▶ [Description of the task]:
Extract exactly the lines from the top of the records through the line containing "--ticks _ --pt", and keep pictures out of the copy.

*** Opening of Supplied information ***

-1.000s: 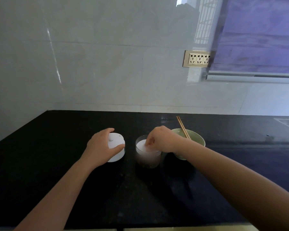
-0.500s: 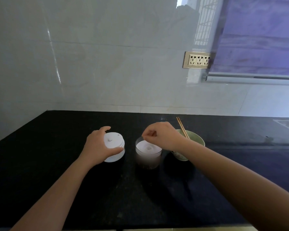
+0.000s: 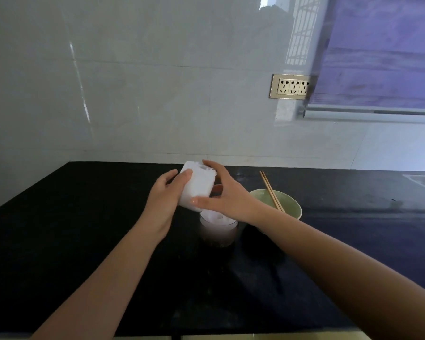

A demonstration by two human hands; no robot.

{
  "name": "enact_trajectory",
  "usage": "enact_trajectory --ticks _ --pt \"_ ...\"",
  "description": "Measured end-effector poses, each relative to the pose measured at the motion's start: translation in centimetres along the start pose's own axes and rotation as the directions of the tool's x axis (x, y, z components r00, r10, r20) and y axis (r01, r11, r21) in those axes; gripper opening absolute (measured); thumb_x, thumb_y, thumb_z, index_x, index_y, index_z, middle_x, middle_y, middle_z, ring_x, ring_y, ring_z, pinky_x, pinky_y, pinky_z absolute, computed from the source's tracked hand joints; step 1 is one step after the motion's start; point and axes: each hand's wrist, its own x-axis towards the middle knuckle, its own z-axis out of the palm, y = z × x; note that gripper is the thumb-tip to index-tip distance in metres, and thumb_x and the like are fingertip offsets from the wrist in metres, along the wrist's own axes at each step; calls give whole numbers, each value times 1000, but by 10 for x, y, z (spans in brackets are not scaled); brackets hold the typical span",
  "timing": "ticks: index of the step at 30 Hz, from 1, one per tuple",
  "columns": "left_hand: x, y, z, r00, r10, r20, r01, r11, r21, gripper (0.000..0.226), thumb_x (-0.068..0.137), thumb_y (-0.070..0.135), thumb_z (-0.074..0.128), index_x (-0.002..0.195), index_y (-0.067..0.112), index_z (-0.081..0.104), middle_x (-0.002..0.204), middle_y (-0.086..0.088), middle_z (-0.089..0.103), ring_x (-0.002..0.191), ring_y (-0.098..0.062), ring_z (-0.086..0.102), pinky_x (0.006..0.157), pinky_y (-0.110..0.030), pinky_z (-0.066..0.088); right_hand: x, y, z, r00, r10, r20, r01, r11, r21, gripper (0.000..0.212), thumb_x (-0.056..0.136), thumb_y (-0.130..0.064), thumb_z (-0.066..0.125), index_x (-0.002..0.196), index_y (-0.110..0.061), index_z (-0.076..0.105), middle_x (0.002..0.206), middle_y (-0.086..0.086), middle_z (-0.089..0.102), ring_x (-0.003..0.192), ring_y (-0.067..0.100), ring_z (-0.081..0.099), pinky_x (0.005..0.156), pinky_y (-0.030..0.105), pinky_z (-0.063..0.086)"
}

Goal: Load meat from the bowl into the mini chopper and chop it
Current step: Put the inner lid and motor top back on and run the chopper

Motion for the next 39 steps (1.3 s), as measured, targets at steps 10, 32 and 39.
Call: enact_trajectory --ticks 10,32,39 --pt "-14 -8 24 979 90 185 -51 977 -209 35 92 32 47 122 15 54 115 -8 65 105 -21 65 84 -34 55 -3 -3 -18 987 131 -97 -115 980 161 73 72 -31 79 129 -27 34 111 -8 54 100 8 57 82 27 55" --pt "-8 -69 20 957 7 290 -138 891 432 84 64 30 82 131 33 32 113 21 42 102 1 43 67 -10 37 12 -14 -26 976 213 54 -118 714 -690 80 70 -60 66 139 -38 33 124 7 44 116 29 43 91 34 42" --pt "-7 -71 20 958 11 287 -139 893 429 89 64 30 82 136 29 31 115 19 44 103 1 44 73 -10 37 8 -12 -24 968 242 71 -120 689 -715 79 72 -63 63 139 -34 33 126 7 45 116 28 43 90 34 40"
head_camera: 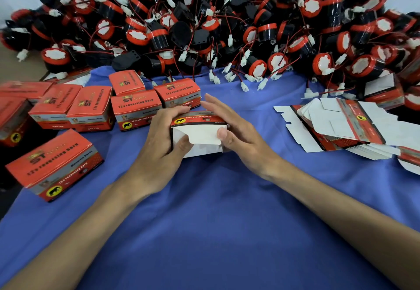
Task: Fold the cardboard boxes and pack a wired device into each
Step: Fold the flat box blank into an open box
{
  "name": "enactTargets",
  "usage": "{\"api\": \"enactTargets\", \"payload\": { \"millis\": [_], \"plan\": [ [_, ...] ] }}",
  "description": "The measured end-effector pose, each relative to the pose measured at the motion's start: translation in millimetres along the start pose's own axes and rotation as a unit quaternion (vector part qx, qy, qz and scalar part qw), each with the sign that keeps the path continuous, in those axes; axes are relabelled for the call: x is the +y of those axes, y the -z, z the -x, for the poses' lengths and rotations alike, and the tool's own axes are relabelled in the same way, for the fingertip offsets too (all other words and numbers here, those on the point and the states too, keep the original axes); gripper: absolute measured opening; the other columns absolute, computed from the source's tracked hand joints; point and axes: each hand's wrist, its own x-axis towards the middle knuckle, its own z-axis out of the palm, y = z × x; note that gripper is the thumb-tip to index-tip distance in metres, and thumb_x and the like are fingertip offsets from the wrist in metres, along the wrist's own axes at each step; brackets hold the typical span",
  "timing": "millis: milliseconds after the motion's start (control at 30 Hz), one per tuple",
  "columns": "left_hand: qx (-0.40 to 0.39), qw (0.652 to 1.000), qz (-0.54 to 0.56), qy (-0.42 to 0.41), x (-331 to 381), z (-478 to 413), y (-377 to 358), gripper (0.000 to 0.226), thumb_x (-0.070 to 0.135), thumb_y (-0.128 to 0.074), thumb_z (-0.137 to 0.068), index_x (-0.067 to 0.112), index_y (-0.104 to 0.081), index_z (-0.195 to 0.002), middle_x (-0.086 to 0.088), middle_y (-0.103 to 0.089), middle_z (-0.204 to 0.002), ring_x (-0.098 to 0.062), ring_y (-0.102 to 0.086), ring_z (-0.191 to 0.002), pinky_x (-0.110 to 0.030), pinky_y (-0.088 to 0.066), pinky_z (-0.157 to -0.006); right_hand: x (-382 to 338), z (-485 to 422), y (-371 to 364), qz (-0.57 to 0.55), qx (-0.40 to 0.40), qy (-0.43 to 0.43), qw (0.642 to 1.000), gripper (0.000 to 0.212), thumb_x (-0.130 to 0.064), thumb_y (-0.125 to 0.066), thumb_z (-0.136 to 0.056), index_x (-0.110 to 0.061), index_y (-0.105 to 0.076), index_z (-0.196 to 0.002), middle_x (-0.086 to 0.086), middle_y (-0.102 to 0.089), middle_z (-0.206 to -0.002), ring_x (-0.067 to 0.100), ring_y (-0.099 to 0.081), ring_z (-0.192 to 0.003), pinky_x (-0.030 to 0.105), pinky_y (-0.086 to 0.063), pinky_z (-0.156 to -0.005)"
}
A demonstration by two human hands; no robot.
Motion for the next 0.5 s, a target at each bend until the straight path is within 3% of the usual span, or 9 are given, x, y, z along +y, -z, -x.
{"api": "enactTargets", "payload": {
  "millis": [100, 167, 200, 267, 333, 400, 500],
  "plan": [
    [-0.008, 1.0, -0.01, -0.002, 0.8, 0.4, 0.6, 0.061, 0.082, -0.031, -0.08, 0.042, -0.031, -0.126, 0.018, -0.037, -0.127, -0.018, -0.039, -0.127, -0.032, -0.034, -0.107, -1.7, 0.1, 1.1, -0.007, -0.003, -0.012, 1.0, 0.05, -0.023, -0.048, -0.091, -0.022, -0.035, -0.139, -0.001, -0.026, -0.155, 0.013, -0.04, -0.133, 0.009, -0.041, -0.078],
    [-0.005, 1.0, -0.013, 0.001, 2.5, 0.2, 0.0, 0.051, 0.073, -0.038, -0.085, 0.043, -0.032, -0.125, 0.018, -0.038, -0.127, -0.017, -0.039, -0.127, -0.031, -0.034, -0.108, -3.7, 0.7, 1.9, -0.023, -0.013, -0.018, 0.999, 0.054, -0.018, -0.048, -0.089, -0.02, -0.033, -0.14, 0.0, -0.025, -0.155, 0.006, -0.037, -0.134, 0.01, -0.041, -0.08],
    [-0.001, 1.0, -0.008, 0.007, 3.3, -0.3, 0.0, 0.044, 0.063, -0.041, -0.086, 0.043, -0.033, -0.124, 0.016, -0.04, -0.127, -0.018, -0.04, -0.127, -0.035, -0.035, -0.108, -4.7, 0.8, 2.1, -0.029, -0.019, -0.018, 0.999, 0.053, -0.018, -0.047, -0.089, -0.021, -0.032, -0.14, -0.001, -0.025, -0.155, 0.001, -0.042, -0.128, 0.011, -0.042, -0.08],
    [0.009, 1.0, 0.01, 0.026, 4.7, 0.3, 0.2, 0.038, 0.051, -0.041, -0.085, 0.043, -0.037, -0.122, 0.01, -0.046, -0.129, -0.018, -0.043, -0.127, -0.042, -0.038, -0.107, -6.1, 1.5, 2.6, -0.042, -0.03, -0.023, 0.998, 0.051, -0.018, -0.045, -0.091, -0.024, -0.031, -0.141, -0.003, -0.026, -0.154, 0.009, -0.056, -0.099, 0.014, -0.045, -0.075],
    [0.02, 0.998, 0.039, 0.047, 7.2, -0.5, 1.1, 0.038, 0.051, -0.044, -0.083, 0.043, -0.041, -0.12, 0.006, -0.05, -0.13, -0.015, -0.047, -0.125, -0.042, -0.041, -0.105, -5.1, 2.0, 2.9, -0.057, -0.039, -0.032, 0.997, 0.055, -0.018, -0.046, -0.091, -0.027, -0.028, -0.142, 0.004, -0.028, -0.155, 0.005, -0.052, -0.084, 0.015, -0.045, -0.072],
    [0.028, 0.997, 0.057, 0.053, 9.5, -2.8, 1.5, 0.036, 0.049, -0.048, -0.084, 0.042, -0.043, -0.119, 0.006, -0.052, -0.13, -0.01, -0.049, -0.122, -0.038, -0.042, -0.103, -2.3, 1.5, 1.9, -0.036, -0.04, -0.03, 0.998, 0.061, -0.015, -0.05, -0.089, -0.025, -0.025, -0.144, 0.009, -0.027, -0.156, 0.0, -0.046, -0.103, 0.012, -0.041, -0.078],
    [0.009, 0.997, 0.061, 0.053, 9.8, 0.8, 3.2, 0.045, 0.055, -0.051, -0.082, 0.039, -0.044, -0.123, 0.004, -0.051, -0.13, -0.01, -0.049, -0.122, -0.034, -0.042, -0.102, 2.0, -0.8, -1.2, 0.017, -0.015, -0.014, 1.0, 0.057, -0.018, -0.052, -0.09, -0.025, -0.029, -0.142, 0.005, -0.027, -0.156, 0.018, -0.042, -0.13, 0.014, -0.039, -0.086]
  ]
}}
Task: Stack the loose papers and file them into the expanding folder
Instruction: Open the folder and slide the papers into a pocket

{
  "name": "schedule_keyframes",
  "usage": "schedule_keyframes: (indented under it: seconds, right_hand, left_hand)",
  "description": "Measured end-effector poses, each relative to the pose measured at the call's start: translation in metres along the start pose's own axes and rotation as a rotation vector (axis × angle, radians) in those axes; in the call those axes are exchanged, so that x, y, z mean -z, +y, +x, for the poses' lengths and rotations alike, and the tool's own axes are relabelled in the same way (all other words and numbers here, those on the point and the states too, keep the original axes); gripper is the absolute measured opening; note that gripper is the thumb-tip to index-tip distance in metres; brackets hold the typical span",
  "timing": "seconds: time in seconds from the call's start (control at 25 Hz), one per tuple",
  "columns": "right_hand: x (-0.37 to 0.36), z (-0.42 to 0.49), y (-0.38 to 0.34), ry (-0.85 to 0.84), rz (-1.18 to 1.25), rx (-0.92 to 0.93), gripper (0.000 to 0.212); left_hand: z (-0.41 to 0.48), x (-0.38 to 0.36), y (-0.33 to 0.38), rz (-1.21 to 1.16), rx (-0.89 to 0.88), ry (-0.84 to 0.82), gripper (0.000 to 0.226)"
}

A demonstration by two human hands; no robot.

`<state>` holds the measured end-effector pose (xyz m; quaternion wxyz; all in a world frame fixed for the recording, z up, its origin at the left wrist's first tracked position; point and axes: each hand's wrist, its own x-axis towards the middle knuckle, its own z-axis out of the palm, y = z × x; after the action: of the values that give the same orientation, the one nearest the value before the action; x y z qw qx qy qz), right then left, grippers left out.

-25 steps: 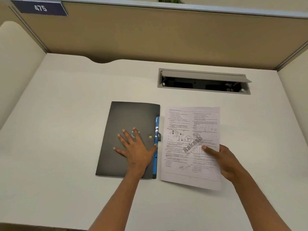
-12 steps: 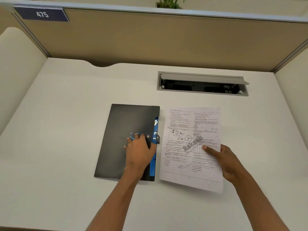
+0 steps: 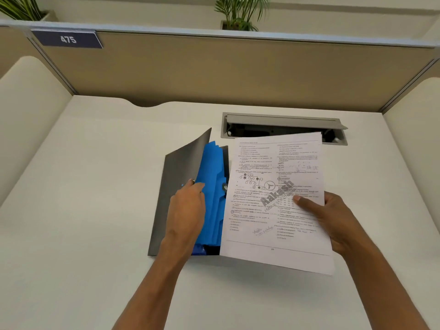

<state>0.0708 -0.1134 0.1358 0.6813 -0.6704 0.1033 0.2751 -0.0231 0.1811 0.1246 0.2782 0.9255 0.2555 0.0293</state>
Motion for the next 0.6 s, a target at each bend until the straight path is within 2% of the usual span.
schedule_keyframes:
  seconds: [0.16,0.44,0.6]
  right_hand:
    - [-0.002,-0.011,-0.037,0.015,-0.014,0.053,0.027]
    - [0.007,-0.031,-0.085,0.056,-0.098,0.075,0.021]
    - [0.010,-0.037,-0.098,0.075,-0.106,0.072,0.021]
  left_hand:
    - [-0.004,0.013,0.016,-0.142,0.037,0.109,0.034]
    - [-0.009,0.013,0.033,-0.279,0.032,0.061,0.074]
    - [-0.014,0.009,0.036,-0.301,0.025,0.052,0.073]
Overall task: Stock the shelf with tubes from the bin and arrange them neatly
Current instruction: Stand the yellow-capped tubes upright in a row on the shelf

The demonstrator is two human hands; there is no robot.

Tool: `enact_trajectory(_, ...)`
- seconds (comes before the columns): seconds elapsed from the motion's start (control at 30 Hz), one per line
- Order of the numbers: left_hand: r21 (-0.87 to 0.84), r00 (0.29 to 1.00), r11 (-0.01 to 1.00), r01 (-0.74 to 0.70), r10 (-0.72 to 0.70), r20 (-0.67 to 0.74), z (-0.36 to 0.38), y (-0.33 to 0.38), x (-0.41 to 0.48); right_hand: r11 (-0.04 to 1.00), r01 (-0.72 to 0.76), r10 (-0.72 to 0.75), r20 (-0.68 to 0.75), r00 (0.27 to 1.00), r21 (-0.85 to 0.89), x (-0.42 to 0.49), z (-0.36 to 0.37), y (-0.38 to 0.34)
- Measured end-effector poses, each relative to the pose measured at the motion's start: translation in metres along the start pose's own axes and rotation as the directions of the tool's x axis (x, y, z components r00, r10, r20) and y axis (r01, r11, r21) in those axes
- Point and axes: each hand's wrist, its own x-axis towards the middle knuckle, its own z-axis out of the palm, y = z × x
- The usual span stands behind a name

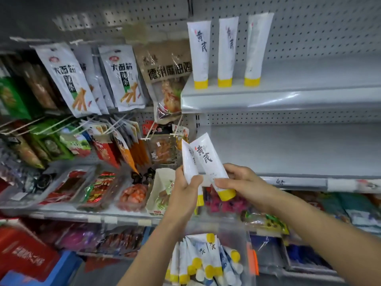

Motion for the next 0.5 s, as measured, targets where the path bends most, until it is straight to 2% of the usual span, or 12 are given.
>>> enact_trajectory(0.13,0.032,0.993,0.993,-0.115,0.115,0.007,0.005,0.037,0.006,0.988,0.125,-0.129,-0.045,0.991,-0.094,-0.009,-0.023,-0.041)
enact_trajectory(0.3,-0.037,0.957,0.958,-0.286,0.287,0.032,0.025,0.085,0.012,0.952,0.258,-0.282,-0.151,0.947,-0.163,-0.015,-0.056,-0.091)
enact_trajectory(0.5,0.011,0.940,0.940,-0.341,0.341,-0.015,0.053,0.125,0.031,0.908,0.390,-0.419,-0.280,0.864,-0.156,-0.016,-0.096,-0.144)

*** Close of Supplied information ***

▶ [Result]:
-1.000s: 
-0.500s: 
+0.000s: 

A demonstration by two human hands; no robot.

{
  "name": "enact_trajectory",
  "usage": "enact_trajectory --ticks _ --pt \"_ ...\"",

This exercise is now fully answered.